Mario Wanza, of 'Proudly Manenberg' and one of the organizers of Occupy Cape Town stated that "People have started realising that political parties don't have the answers. They make speeches everyday but nothing happens. Our lives don't get any better, our lives get worse. What is important is that this is a growing movement of change and we have given up on the government solving our problems. We have given up on the rich solving our problems. We are the only ones that can change things in this country."

===Occupy Durban===
Activist Sarah Dawson reported that Durban had a steady flow of occupiers through the day, and had some really interesting discussions, and the occupiers had the opportunity to inform passers by about the movement. There were some natural arguments about what the movement is directed towards, but a general consensus that diversity should accommodated, and that the movement is about acknowledging a problem. Things were peaceful and spirits were high for the most part. Between 50 and 100 people occupied. Discussions were had about the possibility of making it a weekly occurrence into the future and seeking greater cooperation with other civil society groups and grassroot movements. There were children, guitarists and a slam poet.

Sarah Dawson argued on behalf of the largely middle class attendance that "The movement is clearly not about "The Poor" with a capital P, but about a systemic problem. The 99% consists of people at every end of the spectrum, who have diverse experiences and responsibilities, but who acknowledge that their experiences share a cause."

During the Cop 17 climate talks of December 2011, the occupation seemed to become more serious in Durban.

===Occupy Grahamstown===
Mbali Baduza from Students for Social Justice reported that an initial group of 20 Rhodes University students gathered at the Botanical Gardens at 10 am. After having distributed T-shirts they made their way down to High Street to meet the masses (Unemployed People's Movement comrades and many others). As they walked down they chanted "Enough is Enough. We want our country back". While they walked down High Street, they distributed pamphlets which contained information about why the demonstration was happening and why it was necessary.

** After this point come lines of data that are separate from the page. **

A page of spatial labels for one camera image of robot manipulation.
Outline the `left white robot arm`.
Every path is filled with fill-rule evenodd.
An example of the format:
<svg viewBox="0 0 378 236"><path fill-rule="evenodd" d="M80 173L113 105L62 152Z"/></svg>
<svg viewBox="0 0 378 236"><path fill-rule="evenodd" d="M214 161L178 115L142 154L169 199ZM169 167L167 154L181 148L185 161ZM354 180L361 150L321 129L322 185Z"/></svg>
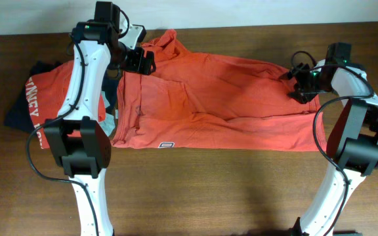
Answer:
<svg viewBox="0 0 378 236"><path fill-rule="evenodd" d="M128 24L123 35L111 22L80 22L72 31L73 70L56 119L45 137L77 201L82 235L113 235L105 192L112 147L98 123L98 103L107 69L143 75L155 71L154 55L138 47L146 35L142 25Z"/></svg>

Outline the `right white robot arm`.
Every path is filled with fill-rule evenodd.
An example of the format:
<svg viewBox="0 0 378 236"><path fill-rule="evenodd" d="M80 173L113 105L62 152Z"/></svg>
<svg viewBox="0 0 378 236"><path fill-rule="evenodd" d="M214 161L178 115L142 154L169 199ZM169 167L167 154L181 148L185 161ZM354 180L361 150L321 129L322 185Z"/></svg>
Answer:
<svg viewBox="0 0 378 236"><path fill-rule="evenodd" d="M378 96L366 73L341 60L322 60L310 68L293 67L294 98L305 102L310 94L325 91L338 95L343 110L325 148L318 150L328 161L324 180L308 210L291 228L291 235L333 235L348 199L375 169L378 169Z"/></svg>

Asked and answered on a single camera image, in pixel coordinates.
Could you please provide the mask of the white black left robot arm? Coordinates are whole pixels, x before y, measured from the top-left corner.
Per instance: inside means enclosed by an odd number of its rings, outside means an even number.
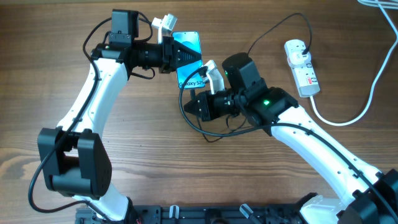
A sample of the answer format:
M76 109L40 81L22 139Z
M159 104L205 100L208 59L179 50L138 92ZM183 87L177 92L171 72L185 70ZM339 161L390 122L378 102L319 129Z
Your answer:
M147 21L139 11L112 12L105 40L86 53L90 72L73 106L55 128L42 129L37 138L37 174L43 175L46 187L87 205L103 223L142 221L131 199L112 184L112 166L102 142L119 92L136 67L170 73L201 59L200 53L172 37L175 16L148 21L150 31L158 35L154 44L139 38L139 23Z

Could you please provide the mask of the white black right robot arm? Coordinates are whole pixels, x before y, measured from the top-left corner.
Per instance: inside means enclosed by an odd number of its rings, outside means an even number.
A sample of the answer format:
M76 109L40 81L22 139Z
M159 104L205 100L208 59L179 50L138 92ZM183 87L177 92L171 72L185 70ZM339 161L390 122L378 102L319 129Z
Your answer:
M397 171L381 172L349 152L309 117L281 88L269 87L247 53L228 57L218 70L212 63L195 75L213 88L181 103L183 116L211 121L242 114L251 131L263 130L311 165L335 191L335 198L310 194L298 206L305 223L396 223ZM230 88L216 88L229 81Z

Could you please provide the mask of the teal screen smartphone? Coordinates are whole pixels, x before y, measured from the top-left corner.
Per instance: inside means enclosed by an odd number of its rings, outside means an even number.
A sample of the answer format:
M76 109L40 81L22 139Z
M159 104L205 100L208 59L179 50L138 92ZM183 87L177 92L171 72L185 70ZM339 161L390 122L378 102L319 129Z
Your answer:
M186 47L201 53L201 44L200 44L200 36L197 31L181 31L174 32L172 37L185 45ZM177 83L178 87L182 87L182 83L187 79L187 77L194 72L196 69L203 66L203 60L198 60L196 62L190 63L188 65L182 66L177 69ZM205 83L203 82L201 76L196 73L194 76L189 79L187 84L185 85L185 89L196 89L203 88Z

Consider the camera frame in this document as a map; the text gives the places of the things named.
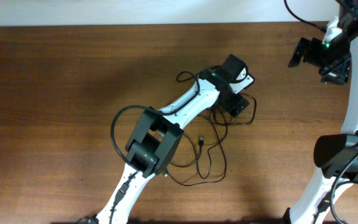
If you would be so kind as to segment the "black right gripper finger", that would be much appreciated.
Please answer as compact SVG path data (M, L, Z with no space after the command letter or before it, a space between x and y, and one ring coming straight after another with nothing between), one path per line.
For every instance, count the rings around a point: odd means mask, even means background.
M288 67L297 67L299 66L301 59L303 57L303 52L294 52L292 58L288 63Z
M310 46L310 40L302 37L295 48L295 53L297 56L303 56L307 50L307 48Z

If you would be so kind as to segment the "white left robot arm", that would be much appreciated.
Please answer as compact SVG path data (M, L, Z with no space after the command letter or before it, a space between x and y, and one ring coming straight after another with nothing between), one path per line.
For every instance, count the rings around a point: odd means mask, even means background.
M143 111L129 140L126 154L115 140L114 118L111 141L124 161L124 171L106 206L97 214L85 216L78 223L127 223L129 214L147 183L165 171L184 134L184 128L202 111L222 106L237 116L248 105L241 91L254 83L244 61L230 55L221 65L213 65L192 73L194 85L172 104L155 110L141 106Z

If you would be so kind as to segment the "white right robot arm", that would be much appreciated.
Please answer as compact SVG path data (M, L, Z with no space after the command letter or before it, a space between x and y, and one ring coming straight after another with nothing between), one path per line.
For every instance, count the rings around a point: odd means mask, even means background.
M322 82L350 84L346 117L339 134L316 141L312 179L299 201L287 208L282 223L322 223L328 213L342 223L334 204L358 185L358 1L339 5L338 16L318 27L324 38L300 39L288 65L309 63L318 67Z

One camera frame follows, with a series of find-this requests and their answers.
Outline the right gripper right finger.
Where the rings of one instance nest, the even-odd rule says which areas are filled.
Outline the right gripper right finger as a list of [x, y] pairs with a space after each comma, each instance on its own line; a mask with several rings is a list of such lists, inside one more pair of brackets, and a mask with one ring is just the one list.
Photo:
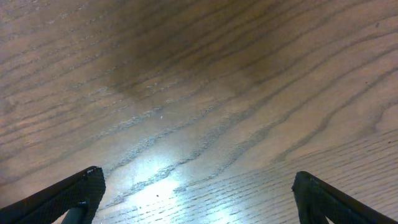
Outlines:
[[306, 171], [296, 173], [292, 191], [300, 224], [397, 224]]

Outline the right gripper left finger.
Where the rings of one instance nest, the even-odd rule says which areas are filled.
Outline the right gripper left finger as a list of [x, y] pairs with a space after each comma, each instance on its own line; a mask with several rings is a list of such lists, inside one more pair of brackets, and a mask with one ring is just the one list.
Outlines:
[[1, 209], [1, 223], [91, 223], [106, 190], [103, 170], [88, 167]]

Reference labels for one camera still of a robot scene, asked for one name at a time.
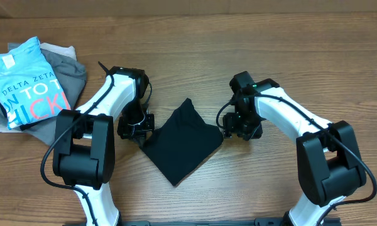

When they reached the crowd gathered at the cathedral (about 30–40 people) they all merged and sang protest songs for about an hour. Together they marched up and down high street and the louder they sang, the more people from the street joined. People of all races.

On their return to the cathedral, the floor was opened up to the crowd to share their grievances. People from Phaphamani, Vukani and other locations spoke mainly about their need for 3 essentials: electricity, water and housing.

They then made their way to the Makana Municipal buildings and chanted "Amandla, ngawethu! Amanga ngawabo!" Richard Pithouse and Ayanda Kota addressed the crowd and spoke about how although the government officials were not present, they would hear of the day's events. It was more of a symbolic gesture. Ayanda Kota and some UPM comrades went into the municipal buildings and threw fecal matter inside to protest the bucket system, all of which was broadcast on South African news.

After that activity, the police came and asked the crowd to leave.

Ben Fogel stated that Occupy Grahamstown offers hope to the South Africa left, as it shows that radical students and the poor can form a political alliance based upon equality and solidarity.

===Occupy East London===
Chloe Menteath stated that five people later to be six stood underneath the East London Steve Biko Statue and in front of the Imperialists Old Shack. The small group shouted slogans out for an hour and a half while curious passers by looked on.